▶ **RECORDS FOR THIS TASK**
*-*-*

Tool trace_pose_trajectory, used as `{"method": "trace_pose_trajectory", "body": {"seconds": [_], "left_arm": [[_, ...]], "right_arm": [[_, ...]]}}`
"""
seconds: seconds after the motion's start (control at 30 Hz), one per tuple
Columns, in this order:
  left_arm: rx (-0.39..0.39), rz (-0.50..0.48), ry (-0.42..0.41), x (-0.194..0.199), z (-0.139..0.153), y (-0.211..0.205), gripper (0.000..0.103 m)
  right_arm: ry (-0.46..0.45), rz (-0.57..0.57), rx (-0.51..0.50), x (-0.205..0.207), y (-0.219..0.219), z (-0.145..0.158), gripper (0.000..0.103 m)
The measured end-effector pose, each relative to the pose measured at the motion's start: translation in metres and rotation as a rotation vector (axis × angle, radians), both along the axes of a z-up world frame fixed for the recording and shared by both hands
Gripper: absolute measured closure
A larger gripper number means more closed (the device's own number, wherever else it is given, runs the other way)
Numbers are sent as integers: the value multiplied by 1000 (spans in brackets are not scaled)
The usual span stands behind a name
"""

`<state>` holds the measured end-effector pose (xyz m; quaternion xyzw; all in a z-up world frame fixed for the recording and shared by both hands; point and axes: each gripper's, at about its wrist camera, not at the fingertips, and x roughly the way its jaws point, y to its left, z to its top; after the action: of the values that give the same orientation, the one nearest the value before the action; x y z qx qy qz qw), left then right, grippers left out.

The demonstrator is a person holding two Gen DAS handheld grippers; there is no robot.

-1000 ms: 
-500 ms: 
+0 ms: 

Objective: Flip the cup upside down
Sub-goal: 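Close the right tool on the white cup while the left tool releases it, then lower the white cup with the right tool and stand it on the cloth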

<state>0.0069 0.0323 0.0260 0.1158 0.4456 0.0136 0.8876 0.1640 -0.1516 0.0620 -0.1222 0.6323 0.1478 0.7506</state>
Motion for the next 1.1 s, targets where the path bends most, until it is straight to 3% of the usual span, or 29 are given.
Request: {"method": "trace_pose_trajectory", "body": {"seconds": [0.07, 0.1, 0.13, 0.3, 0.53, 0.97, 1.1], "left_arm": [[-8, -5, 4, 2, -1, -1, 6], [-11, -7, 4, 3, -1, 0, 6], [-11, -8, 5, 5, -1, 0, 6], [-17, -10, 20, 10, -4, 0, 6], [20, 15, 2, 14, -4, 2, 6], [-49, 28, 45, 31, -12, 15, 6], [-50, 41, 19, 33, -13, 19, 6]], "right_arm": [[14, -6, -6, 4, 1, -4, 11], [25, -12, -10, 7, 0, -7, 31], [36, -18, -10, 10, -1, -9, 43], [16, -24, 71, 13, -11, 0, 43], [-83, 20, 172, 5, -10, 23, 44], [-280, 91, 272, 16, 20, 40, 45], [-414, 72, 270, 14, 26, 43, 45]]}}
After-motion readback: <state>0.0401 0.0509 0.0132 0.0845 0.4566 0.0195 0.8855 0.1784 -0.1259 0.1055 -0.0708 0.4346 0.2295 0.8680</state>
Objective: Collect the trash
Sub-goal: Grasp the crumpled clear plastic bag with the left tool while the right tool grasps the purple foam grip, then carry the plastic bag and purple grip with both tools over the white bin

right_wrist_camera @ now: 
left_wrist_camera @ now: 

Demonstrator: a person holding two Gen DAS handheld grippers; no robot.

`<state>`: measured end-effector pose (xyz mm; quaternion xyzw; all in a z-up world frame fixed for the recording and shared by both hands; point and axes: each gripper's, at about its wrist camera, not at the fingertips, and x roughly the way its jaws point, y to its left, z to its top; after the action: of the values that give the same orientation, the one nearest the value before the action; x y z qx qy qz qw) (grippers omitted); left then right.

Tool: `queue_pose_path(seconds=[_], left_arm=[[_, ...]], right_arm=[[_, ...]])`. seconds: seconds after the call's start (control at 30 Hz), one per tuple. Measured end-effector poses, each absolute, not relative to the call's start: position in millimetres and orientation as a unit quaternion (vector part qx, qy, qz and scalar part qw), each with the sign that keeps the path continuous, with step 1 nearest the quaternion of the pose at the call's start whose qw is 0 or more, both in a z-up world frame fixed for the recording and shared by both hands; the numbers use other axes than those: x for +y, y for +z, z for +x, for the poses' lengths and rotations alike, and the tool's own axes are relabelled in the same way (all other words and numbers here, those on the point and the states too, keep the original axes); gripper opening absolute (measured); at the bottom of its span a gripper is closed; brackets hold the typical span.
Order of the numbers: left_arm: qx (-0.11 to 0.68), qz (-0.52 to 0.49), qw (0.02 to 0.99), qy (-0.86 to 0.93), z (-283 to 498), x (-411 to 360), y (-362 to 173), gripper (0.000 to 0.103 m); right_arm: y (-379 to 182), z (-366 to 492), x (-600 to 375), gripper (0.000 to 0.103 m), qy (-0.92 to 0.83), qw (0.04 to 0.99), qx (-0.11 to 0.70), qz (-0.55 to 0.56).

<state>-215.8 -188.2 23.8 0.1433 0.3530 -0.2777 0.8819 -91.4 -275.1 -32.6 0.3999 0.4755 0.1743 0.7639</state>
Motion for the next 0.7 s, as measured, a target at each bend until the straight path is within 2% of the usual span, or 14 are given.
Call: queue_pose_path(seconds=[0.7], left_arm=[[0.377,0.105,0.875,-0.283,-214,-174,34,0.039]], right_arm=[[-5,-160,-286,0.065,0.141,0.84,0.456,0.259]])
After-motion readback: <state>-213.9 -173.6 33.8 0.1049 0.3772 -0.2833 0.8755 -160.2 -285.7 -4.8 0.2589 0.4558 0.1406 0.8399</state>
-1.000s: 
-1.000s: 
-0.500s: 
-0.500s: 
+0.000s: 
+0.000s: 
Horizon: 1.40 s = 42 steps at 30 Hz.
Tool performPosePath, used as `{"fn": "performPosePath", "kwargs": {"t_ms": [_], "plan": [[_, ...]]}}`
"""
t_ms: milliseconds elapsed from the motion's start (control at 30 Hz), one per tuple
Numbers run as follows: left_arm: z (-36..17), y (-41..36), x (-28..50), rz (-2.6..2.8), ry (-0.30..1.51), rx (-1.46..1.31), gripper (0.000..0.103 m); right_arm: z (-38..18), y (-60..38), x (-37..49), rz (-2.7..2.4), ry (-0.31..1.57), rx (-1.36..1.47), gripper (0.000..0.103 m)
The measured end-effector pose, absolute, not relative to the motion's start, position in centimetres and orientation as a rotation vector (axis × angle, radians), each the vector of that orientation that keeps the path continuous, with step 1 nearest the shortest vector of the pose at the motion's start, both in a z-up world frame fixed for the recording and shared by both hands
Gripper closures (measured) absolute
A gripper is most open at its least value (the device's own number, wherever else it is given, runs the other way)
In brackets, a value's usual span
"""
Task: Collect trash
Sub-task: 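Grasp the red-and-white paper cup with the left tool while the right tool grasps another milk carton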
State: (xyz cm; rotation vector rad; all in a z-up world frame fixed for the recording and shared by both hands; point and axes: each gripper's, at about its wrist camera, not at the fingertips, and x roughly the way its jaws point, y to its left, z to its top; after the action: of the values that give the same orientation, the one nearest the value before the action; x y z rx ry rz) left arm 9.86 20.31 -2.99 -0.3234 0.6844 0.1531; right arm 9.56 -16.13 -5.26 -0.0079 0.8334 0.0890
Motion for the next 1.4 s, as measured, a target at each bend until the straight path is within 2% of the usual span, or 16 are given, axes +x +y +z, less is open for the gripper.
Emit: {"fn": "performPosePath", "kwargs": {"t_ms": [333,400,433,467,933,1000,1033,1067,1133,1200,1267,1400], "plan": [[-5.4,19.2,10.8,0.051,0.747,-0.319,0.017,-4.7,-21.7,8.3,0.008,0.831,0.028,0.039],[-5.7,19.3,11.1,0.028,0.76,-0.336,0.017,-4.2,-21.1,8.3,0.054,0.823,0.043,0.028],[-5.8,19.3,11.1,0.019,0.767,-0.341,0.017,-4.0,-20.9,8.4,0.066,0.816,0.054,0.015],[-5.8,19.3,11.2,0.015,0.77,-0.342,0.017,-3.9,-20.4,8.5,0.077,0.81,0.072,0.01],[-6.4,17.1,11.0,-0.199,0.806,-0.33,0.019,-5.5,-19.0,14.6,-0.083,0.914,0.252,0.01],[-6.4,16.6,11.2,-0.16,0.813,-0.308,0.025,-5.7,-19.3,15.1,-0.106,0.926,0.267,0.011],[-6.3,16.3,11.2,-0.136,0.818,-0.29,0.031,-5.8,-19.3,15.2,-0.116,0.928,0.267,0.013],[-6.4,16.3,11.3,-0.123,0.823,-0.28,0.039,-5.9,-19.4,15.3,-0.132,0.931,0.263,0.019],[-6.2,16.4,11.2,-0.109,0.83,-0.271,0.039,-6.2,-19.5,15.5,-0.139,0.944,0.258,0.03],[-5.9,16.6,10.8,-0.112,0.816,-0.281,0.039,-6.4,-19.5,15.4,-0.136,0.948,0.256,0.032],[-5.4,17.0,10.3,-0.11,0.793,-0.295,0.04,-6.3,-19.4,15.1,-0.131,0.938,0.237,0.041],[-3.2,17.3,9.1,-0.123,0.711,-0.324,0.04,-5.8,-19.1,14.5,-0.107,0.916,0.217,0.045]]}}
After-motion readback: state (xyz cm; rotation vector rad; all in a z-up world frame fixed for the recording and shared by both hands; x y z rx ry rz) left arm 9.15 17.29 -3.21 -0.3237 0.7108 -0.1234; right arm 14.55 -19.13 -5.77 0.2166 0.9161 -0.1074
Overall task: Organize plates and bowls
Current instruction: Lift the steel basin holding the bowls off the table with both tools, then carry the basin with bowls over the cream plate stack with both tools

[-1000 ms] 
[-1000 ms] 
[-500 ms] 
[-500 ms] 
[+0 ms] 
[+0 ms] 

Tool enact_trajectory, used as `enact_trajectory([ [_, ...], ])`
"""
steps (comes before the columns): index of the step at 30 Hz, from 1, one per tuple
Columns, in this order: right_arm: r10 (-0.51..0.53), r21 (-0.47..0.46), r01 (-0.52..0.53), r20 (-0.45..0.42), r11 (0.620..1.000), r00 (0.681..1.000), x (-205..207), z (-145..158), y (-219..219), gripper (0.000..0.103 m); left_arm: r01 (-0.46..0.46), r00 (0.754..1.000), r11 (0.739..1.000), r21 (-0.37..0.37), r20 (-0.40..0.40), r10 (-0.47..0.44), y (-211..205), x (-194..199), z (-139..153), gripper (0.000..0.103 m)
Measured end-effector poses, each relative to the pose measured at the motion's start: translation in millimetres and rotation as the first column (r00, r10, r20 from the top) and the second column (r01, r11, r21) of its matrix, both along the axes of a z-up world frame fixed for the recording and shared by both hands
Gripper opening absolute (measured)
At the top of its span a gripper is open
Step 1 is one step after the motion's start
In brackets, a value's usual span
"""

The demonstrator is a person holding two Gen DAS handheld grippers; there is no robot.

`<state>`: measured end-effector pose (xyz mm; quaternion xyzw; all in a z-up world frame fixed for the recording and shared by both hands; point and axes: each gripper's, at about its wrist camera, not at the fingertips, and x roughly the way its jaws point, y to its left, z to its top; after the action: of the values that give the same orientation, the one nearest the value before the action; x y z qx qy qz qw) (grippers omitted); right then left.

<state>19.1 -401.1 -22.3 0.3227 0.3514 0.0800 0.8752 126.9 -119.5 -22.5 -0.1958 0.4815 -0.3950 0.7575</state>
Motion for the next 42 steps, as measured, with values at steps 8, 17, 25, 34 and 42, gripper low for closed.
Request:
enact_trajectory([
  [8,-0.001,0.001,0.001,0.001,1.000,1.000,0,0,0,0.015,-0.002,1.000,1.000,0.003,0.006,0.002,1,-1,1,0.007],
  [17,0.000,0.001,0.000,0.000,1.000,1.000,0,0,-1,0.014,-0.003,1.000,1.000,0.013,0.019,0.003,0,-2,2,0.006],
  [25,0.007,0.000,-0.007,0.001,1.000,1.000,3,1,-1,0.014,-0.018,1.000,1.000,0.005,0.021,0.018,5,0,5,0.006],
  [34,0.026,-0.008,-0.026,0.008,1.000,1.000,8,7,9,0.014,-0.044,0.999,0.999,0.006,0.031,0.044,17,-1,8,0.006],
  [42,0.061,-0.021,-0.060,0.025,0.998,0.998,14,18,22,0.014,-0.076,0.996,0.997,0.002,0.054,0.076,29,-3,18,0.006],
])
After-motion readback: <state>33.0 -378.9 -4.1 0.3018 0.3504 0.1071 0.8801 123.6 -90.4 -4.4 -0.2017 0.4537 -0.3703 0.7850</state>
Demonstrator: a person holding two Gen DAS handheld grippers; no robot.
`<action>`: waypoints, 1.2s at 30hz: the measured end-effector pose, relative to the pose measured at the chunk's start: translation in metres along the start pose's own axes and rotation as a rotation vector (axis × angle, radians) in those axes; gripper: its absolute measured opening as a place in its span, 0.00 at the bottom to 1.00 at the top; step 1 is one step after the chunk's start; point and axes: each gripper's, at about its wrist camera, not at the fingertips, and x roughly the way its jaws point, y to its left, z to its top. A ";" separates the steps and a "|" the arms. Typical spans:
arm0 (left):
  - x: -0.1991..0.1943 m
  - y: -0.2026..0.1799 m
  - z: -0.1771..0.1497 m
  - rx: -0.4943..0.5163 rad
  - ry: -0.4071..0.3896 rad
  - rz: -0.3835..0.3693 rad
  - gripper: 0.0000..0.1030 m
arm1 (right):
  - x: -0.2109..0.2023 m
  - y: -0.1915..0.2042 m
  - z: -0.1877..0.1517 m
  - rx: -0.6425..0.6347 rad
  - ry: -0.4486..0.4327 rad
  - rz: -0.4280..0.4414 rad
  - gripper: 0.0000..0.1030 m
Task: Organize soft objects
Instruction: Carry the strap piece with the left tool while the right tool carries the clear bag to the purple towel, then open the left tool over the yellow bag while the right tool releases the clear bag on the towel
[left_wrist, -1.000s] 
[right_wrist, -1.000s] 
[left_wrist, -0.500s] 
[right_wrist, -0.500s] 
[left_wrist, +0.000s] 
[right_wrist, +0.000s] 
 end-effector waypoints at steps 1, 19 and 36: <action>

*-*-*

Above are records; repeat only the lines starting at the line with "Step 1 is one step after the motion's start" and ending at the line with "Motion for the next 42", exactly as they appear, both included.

Step 1 is one step after the motion's start
In brackets, a value's usual span
"""

The demonstrator is a person holding two Gen DAS handheld grippers; there is no robot.

`<state>`: measured end-effector pose (xyz mm; quaternion xyzw; all in a z-up world frame fixed for the recording and shared by both hands; point and axes: each gripper's, at about its wrist camera, not at the fingertips, and x roughly the way its jaws point, y to its left, z to its top; after the action: of the values that give the same orientation, the one nearest the value before the action; x y z qx qy qz qw) (grippers omitted); right then left.

<state>19.1 -401.1 -22.3 0.3227 0.3514 0.0800 0.8752 126.9 -119.5 -22.5 -0.1958 0.4815 -0.3950 0.7575</state>
Motion for the next 42 steps, as measured, with values at steps 8, 17, 25, 34 and 42, gripper low for closed.

There is no more to the output, and the exercise is done.